Parabola: The geometric shape represented by the graph of a quadratic function f(x) = ax² + bx + c. It is symmetric about a vertical line passing through its vertex.
Vertex: The point where the parabola reaches its maximum (if a < 0) or minimum (if a > 0) value. The coordinates are (-b/2a, -D/4a).
Axis of Symmetry: The vertical line x = -b/2a that divides the parabola into two congruent halves.
Concavity: The orientation of the parabola’s opening. If a > 0, it is concave upwards; if a < 0, it is concave downwards.

Theory and Concepts

Consider y = ax² + bx + c. The graph’s behavior is dictated by a and D = b² – 4ac.

1. Sign of a (Concavity)

a > 0: Opens upwards. Minimum value is -D/4a.
a < 0: Opens downwards. Maximum value is -D/4a.

2. Sign of D (Roots and Intersections)

3. Important Conditions for JEE

Always Positive: ax² + bx + c > 0 for all x ∈ ℝ if a > 0 and D < 0.
Always Negative: ax² + bx + c < 0 for all x ∈ ℝ if a < 0 and D < 0.

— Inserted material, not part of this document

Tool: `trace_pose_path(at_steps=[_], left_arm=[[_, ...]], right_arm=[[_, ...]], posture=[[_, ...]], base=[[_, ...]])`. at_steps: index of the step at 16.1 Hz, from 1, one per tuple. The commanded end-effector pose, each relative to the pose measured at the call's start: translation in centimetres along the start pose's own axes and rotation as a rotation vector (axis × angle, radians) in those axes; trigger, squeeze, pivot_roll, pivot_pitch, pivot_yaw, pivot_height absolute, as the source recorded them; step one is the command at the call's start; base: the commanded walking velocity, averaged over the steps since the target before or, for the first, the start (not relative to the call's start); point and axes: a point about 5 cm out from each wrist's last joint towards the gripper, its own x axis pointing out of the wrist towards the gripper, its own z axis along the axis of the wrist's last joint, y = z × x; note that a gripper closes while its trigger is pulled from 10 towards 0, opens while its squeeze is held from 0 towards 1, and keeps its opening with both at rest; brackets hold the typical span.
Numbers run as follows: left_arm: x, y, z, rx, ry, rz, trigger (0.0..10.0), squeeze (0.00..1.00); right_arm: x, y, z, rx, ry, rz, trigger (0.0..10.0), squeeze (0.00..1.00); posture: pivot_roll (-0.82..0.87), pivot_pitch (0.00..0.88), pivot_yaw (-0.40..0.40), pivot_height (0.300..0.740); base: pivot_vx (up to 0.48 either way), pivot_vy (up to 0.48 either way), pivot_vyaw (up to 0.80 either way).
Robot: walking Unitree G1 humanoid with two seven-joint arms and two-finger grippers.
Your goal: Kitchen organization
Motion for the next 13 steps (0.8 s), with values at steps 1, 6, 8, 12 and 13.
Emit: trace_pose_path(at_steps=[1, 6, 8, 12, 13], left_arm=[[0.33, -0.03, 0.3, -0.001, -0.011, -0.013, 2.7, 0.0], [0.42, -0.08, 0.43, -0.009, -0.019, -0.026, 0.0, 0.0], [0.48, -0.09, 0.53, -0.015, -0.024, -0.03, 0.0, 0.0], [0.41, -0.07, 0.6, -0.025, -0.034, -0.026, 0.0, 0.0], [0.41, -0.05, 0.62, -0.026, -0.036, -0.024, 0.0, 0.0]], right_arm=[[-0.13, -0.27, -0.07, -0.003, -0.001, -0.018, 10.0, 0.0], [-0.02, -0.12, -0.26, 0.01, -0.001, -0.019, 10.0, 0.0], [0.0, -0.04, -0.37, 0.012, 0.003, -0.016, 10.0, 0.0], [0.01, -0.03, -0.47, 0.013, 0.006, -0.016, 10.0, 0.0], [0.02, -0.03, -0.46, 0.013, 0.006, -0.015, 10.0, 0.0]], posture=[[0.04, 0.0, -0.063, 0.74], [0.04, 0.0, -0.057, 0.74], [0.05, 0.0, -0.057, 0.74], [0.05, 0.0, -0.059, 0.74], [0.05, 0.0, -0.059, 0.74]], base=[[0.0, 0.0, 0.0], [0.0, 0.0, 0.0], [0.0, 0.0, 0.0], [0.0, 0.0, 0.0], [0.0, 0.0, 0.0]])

Maximum and Minimum Values

For a quadratic function f(x) = ax² + bx + c:

If a > 0, the function has a minimum value at x = -b/2a, and the minimum value is f(-b/2a) = (4ac – b²)/4a.
If a < 0, the function has a maximum value at x = -b/2a, and the maximum value is f(-b/2a) = (4ac - b²)/4a.

Graphical Transformation

f(x) = ax² + bx + c = a(x + b/2a)² + (c - b²/4a) f(x) = a(x - h)² + k

Where h = -b/2a and k = f(h). This is the vertex form, showing horizontal shift h, vertical shift k, and stretch factor a.

Solved Examples

Solved Example 1.1: Range of k for positive expression

Problem: Find the range of k for which x² – 2kx + 7k – 12 is always positive for all real x.

Solution:

We need a > 0 and D < 0. Here a = 1 > 0.
D = (-2k)² – 4(7k – 12) < 0
⇒ 4k² – 28k + 48 < 0
Divide by 4: k² – 7k + 12 < 0
⇒ (k – 3)(k – 4) < 0
Thus, k ∈ (3, 4).

Solved Example 1.2: Graph touching x-axis

Problem: If the graph of y = x² + (a-1)x + 1 touches the x-axis, find a.

Solution:

Touches x-axis ⇒ D = 0.
(a-1)² – 4(1)(1) = 0
⇒ (a-1)² = 4 ⇒ a-1 = ± 2
a = 3 or a = -1.

Solved Example 1.3: Finding the Vertex

Problem: Find the vertex of the parabola y = 2x² – 4x + 5.

Solution:

x_v = -b/2a = 4/4 = 1.
y_v = f(1) = 2(1)² – 4(1) + 5 = 3.
Vertex: (1, 3).

Solved Example 1.4: Determining sign of ‘a’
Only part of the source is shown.